What ratings, comments, and favorites can tell you
Fast.ai has no verified rating, 0 comments, 148 favorites, and 130 likes;Papers with Code has no verified rating, 0 comments, 99 favorites, and 92 likes。
Neither product has enough rating or comment samples for a credible reputation ranking.
Selection guidance by actual need
When to evaluate Fast.ai first
Put Fast.ai on the priority trial list when the task aligns with “기계 학습” and especially 라이브러리 및 프레임워크, 프로그래밍, 컴퓨터 비전, 데이터 과학, 개발자 도구 및 교육, or the users include AI 개발자, 데이터 분석가, 데이터 과학자 및 머신러닝 엔지니어. This follows recorded positioning and does not imply unlisted capabilities are absent.

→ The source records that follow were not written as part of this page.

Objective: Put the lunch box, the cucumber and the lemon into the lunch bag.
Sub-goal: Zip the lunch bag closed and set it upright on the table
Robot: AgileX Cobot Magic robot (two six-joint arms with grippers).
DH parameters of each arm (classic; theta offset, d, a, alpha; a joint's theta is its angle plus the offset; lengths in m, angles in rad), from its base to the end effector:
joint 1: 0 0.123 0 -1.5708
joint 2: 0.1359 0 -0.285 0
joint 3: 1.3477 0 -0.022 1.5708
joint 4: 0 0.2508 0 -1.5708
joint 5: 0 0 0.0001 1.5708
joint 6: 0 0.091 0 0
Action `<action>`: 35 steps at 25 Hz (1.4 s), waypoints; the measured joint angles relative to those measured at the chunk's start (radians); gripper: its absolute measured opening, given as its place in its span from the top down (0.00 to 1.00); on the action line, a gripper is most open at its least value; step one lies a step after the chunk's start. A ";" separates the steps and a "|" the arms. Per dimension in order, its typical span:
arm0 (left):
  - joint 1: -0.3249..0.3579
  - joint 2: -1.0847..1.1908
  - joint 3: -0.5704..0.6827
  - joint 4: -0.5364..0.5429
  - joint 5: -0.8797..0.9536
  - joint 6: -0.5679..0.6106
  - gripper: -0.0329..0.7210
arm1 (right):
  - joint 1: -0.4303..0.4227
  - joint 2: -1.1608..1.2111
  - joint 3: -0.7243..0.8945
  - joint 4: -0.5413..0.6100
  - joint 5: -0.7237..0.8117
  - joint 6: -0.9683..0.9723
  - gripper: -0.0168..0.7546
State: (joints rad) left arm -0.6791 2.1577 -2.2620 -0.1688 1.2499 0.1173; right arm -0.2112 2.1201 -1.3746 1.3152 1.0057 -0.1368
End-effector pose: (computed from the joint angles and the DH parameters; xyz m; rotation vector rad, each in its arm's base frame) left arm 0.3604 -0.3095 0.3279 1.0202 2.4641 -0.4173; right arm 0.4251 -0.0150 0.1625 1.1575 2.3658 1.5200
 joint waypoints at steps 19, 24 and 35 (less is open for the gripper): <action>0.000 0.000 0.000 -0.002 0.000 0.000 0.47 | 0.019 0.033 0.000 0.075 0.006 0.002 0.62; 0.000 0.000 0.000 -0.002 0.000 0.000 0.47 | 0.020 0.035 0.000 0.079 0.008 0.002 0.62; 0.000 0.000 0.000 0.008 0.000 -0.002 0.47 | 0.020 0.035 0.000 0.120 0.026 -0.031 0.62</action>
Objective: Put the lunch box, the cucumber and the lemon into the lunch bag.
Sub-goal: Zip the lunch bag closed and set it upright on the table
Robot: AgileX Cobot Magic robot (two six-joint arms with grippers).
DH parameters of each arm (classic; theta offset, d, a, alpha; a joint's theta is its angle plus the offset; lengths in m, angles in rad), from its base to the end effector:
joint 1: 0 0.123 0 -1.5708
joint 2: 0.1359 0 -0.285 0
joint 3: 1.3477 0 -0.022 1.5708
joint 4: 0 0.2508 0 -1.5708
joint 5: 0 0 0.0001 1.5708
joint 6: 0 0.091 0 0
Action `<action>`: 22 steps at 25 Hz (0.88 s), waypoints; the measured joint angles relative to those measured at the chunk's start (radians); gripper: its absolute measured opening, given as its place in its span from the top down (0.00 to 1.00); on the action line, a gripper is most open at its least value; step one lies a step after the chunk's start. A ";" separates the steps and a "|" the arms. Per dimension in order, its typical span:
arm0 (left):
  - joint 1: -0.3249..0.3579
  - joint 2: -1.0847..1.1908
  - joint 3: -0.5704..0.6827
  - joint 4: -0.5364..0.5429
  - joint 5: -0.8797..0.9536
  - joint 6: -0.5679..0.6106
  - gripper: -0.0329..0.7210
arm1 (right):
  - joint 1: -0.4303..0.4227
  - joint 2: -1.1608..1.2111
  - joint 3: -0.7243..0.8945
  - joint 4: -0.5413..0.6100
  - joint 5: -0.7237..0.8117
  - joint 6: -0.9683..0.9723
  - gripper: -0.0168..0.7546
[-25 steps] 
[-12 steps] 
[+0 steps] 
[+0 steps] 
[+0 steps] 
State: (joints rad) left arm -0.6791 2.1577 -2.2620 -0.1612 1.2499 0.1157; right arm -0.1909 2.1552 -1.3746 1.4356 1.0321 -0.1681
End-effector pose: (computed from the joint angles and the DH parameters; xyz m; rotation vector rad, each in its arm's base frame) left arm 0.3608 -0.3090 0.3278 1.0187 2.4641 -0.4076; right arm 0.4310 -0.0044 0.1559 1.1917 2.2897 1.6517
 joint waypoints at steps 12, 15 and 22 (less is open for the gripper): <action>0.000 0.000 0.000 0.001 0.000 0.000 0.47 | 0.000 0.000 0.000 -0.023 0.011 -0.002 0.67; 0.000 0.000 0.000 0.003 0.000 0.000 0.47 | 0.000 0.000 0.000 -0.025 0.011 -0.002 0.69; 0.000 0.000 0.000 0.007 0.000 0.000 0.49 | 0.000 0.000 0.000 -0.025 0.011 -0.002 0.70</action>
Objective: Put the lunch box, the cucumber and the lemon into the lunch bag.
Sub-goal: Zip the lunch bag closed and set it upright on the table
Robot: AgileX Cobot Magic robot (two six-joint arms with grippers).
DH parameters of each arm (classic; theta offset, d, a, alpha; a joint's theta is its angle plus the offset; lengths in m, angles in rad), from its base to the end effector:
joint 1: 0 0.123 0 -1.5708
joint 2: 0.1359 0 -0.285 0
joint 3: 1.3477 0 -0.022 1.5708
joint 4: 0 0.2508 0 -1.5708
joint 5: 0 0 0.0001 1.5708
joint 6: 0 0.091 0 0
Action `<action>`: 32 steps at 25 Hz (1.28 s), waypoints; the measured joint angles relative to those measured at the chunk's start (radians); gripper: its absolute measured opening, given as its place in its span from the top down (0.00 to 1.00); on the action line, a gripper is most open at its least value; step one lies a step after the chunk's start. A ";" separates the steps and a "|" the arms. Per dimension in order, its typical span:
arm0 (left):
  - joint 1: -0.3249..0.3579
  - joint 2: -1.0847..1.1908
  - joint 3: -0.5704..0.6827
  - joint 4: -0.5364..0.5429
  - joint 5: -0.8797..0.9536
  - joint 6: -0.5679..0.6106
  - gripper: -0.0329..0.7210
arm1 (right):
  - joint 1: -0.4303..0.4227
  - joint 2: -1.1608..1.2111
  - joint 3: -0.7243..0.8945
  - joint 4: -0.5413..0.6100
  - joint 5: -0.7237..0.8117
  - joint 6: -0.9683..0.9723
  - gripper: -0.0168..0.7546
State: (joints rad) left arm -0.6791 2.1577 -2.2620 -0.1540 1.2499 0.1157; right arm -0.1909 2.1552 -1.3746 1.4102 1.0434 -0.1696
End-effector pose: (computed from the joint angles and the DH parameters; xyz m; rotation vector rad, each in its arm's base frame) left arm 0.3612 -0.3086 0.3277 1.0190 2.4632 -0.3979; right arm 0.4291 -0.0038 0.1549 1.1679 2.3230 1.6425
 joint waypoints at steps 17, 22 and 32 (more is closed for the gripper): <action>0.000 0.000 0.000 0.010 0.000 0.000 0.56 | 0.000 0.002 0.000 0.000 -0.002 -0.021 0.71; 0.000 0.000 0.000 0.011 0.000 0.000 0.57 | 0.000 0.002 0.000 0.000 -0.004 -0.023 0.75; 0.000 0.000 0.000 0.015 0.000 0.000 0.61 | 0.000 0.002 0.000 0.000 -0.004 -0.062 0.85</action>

Fast.ai also currently records: pricing is free, product type is website, 415K verified monthly visits, no verified user rating. Verify any hard requirement around price, platform, or reach before trial, and do not let sparse review data substitute for testing.
When to evaluate Papers with Code first
Put Papers with Code on the priority trial list when the task aligns with “기계 학습” and especially 코드 저장소, 학습 플랫폼, 학술, AI 연구, 벤치마크 및 코드 구현. This follows recorded positioning and does not imply unlisted capabilities are absent.
Papers with Code also currently records: pricing is free, product type is website, 636.1M monthly visits shown for the registered host (subpage scope unknown), no verified user rating. Verify any hard requirement around price, platform, or reach before trial, and do not let sparse review data substitute for testing.
How to validate the recommendation before deciding
The available data describes positioning, public visibility, and community signals, but it cannot prove output quality, speed, integration effort, privacy, or long-term cost in your workflow. Before deciding, run the same representative tasks in Fast.ai and Papers with Code, then record completion time, accuracy, manual corrections, and the real paid threshold. A like-for-like trial turns this comparison into a defensible adoption decision.